Program that compresses and decompresses text files with the Huffmann’s method.
- General Info
- Data Structures
- Space requirements and time target analysis
- General assumptions
- External specification - setup
- External specification - usage
- Internal specification
- Internal code description
- Testing
- Deficiencies according to my assessment
- Sources for acquiring knowledge
Compression of the data has been something that revolutionized digital media. Compression algorithms are used to reduce the size of a file while ensuring that files can be fully restored to their original state. There is a very wide range of algorithms that can be used to perform lossless data compression. The simplest known data compression algorithm is the Run-Length Encoding (RLE). Unfortunately, it has some drawbacks (quite significant ones) - there are no repeated characters, and the size of output data can be two times more than the size of input data. To eliminate this problem Huffman Coding was used. Huffman coding algorithm was introduced by David Huffman in 1952. The main purpose of information theory is to convey information in as few bits as possible. Huffman's coding has the same aim and is largely successful. The algorithm stands on creating a tree in the form of a leaf node and its children which has a probability of the frequent appearance of the characters. So, Huffman algorithm has more efficiency in file compression with greater compression ratio. In the era of the internet, the transmission of data depends on time. More data takes more time to transmit. Huffman coding reduces the data size thus data transmission time is significantly reduced. It is the basis of many data compression and encoding schemes. mainly because it is a lossless data conversion. This Algorithm is used for compressing / decompressing data - reducing its size without losing any information.
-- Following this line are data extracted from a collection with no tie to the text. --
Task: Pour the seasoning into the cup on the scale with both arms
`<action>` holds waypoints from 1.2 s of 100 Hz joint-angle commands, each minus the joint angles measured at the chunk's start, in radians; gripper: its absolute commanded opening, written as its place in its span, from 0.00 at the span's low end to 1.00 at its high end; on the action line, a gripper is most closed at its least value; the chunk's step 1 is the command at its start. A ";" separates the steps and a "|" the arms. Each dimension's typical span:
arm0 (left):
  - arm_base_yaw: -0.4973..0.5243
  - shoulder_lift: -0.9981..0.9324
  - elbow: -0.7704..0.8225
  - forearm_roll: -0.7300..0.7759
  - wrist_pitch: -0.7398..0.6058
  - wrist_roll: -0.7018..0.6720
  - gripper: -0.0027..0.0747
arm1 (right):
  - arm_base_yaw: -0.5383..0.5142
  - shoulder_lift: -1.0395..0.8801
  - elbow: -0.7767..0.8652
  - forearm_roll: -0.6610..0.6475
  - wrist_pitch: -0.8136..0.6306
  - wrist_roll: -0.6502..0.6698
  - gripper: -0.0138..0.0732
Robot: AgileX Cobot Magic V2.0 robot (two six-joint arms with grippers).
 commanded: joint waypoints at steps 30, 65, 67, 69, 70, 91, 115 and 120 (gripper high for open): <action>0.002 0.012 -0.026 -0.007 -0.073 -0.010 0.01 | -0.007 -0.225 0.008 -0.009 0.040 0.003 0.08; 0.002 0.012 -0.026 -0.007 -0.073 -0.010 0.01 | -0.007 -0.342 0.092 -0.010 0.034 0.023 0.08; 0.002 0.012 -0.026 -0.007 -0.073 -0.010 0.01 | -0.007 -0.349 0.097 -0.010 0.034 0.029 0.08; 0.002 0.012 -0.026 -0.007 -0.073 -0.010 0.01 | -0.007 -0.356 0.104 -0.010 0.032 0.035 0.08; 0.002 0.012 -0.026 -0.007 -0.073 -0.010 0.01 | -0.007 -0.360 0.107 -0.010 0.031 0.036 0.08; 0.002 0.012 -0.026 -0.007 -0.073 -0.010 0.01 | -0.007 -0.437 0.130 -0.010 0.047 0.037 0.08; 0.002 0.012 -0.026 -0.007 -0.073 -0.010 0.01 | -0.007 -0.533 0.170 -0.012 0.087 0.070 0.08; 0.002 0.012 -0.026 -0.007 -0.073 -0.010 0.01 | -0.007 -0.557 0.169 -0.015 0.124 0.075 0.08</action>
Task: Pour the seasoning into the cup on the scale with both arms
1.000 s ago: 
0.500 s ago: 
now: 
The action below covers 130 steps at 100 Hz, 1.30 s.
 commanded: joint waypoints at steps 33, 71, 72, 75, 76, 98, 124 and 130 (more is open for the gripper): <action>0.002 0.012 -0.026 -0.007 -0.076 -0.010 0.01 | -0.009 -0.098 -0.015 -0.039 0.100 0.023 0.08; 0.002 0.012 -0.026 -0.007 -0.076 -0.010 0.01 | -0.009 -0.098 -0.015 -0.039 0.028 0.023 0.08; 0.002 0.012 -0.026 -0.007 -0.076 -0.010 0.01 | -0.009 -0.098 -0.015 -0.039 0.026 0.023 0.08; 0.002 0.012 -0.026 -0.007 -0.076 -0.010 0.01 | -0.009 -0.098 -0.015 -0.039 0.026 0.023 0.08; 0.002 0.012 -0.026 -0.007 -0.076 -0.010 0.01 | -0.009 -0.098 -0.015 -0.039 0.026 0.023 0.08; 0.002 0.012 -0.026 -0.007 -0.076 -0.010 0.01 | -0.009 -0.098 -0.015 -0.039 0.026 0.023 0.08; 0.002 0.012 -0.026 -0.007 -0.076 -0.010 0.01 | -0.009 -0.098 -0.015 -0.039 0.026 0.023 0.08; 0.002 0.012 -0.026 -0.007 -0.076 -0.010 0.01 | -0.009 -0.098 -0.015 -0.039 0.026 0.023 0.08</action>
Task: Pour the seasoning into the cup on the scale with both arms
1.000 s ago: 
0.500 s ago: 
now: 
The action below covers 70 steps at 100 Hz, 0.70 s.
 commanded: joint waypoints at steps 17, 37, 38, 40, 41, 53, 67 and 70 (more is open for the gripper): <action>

It consists on two major steps:
- Generating a Huffman tree from the input characters
- Traversing the Huffman tree to assign codes to the characters (encoding) For decompression, the Huffman tree must be reconstructed.
So the final objectives are:
- Compressing data without losing data
- Statistical coding - more frequently used symbols should have shorter code words
- Information transmission in fewest possible bits
In my project implementation I have used the priority queue and the binary tree as data structures. Binary tree is a tree data structure in which each node has at most two children, which are referred to as the left child and the right child. A priority queue is an abstract data-type in which each element additionally has a "priority" associated with it. In a priority queue, an element with high priority is served before an element with low priority.
Space requirement:
O (n) The algorithm creates a tree with a maximum of 2n - 1 elements.
Time requirement:
O (n log n) The time requirement for adding to the stack is O (log n) and is done n times in the worst case.
The program gets the data to be compressed or decompressed into the stdin and outputs the corresponding data to the stdout.
The compiler used during creating the project: clang 14.0.6
language: c++
language standard: 13
My script implementation is a command line program. For the purpose of preparing my solution, I have learned how to use ‘make’ so it is incipiently included. Therefore, to generate the “huff” executable file you must use the command:
$ make
Program gleans two different options:
-
--encode
-
--decode
Furthermore it requires names of input and output files.
The input file declaration stands without a parameter and output file is preceded by a “-o” flag, eg:
$ ./huff –encode input_to_encode.txt -o encoded_output.txt
$ ./huff –decode encoded_input.txt -o decoded_output.txt
Program called without any parameters prints a short manual:
Program called with incorrect input file name prints an error message:
The program is implemented with a structural paradigm. User interface is separated from the program's logic.
The program accepts the input file in the manner defined above. Calculates the frequency of occurrences. On this basis creates a binary tree - ”huffman tree” - and huffman code from these tree(traverse the tree), encodes the tree data, after rewriting the bits to bytes, writes the result to the output file. When decoding, the previously encoded file is opened - the bytes are converted into bits, the binary tree is regenerated on the basis of which the date is decoded. Restoring the compressed data to its original form is based on a data storage algorithm.
The program has been tested with various types of files. An empty input file does not cause failure - an empty output file is created. 1 of the sample test provided is included into solution directory in img folder. However, the script did not encounter any problems with slightly larger files.
- obtaining problems with large (or at least very large) files
- could be more responsive to error situations
- can reserve a significant amount of memory